The Facts about Buy to let Mortgages

Buy to let mortgages, how do they work?

Buy-to-let mortgages are loans taken out to buy a house an individual intends to rent out. This has become a popular practice as a way of generating income and not having to pay the repayments on the loan.

How a buy-to-let loan works is that the person who buys the property rents it out to other people, the rent generated from the property pays the mortgage and what ever is left over is counted as a profit. At first, the owner will see very little profit, as most of the money will likely be paid towards the loan.

This type of mortgage, like most other housing loans, is secured with a property, often the property that the landlord is renting out. The bank will hold the title to the home as security so that in the event payments are not made, they can foreclose on the property and sell the house to recover their money.

Buy-to-let loans often have a higher rate of interest attached to them as they are seen as a risk by many lenders. Buy-to-let loans have become very popular in recent years and banks are competing by reducing their interest rates to get more customers.

A buy-to-let loan is commonly used by people who either intend to rent the property over a number of years to pay off the loan or property developers who wish to fix up a home and flip it for profit.

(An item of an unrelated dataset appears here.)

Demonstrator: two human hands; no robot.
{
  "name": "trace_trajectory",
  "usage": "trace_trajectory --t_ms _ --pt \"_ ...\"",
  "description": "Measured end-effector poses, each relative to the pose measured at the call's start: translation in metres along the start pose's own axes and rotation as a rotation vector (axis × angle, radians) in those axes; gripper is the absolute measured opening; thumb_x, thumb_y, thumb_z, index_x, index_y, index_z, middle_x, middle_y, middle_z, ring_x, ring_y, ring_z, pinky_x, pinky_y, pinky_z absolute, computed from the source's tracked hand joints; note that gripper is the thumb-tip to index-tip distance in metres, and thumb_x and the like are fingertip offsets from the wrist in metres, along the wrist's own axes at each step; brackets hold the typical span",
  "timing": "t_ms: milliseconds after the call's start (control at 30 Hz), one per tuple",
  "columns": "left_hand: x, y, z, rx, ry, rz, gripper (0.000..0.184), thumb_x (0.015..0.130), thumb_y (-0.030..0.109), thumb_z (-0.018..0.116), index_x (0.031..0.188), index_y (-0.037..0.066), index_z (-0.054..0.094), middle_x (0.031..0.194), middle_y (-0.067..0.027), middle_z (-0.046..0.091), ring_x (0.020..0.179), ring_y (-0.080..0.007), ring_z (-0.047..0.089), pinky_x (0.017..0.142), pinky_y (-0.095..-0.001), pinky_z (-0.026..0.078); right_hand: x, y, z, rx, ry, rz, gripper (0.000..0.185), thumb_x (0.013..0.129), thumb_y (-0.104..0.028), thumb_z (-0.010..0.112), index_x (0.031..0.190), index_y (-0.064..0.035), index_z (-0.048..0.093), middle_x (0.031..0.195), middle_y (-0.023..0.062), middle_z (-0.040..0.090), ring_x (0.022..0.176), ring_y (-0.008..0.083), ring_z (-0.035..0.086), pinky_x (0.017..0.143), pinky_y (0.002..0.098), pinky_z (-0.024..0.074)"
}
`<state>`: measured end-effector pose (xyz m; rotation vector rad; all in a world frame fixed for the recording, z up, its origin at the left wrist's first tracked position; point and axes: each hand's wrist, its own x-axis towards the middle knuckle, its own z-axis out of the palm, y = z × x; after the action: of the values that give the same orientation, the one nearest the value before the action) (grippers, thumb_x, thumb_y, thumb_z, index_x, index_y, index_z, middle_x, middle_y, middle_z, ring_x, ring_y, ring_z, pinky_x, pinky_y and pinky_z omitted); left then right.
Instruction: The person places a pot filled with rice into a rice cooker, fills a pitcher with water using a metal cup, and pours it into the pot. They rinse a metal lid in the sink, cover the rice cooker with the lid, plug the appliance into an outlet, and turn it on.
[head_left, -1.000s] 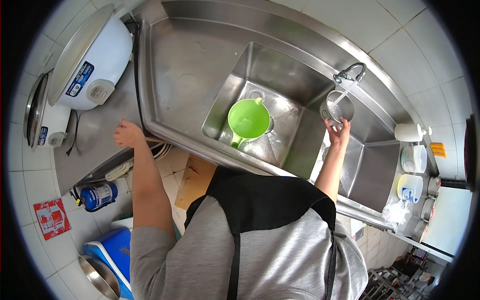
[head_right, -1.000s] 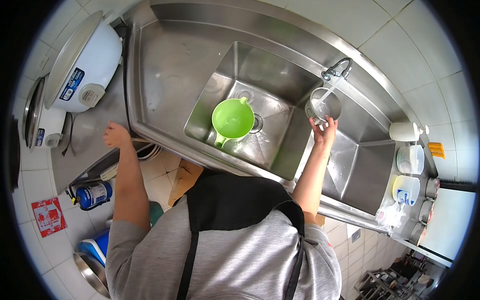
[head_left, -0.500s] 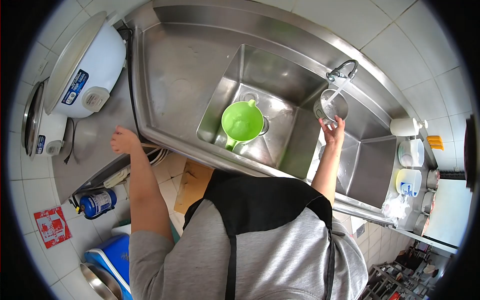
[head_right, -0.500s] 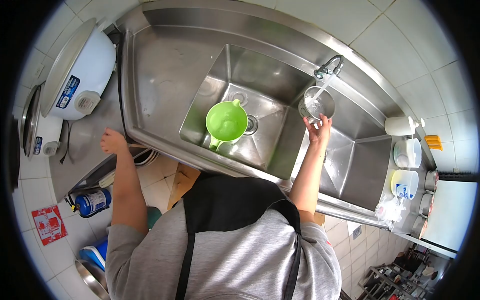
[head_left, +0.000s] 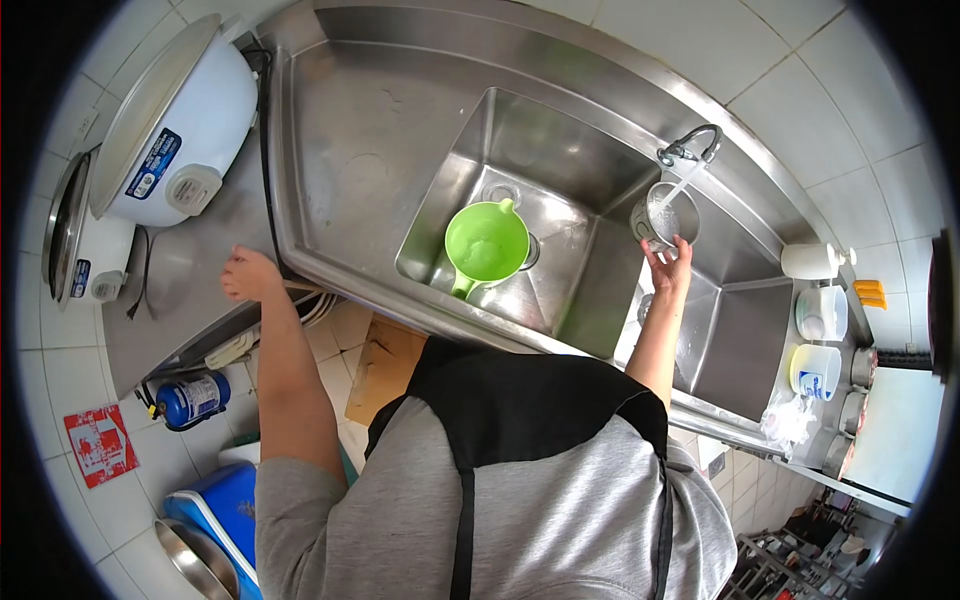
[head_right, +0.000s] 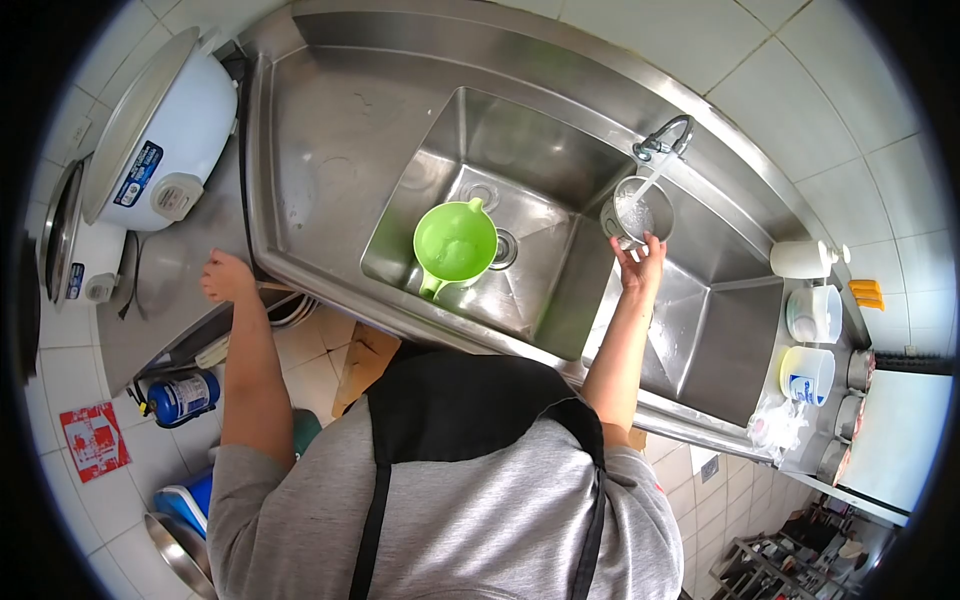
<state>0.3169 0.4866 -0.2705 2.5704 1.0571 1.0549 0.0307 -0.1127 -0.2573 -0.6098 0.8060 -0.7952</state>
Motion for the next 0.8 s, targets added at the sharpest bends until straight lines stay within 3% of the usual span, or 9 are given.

In order for a lending institution to lend the money on the buy-to-let property, they will often require that the rental income generate enough to cover the entire mortgage and up to 30% profit after payments are made. The reason for this is that, often, rental properties are unoccupied for short periods, such as in-between tenants, or when the house is being repaired, as well as other charges, such as commissions to the letting agent or real-estate and repair or maintenance costs.

There are some risks involved in taking out a buy-to-let mortgage. The most considerable risk is that a borrower may have trouble renting the home. If a renter can’t be found, then it becomes the borrower’s responsibility to make the payments out of their own pocket until one can be found.

Problem tenants can also be a cause of a considerable amount of trouble for those with rental properties. At times, the owner of the property may experience delays or difficulties in getting rent, or worse, dealing with tenants who may vandalize or cause damages to the property. In situations like these, the owner is left to repair the home and keep up the mortgage repayments until the house can be made ready for new tenants.

To avoid these type of problems, it is highly suggested that a buy-to-let homeowner arrange landlord or renters insurance on their property. This type of coverage is offered by most insurance companies and in the event of the home being damaged by tenants, mortgages repayments and repairs are covered until the house is ready to be rented out again.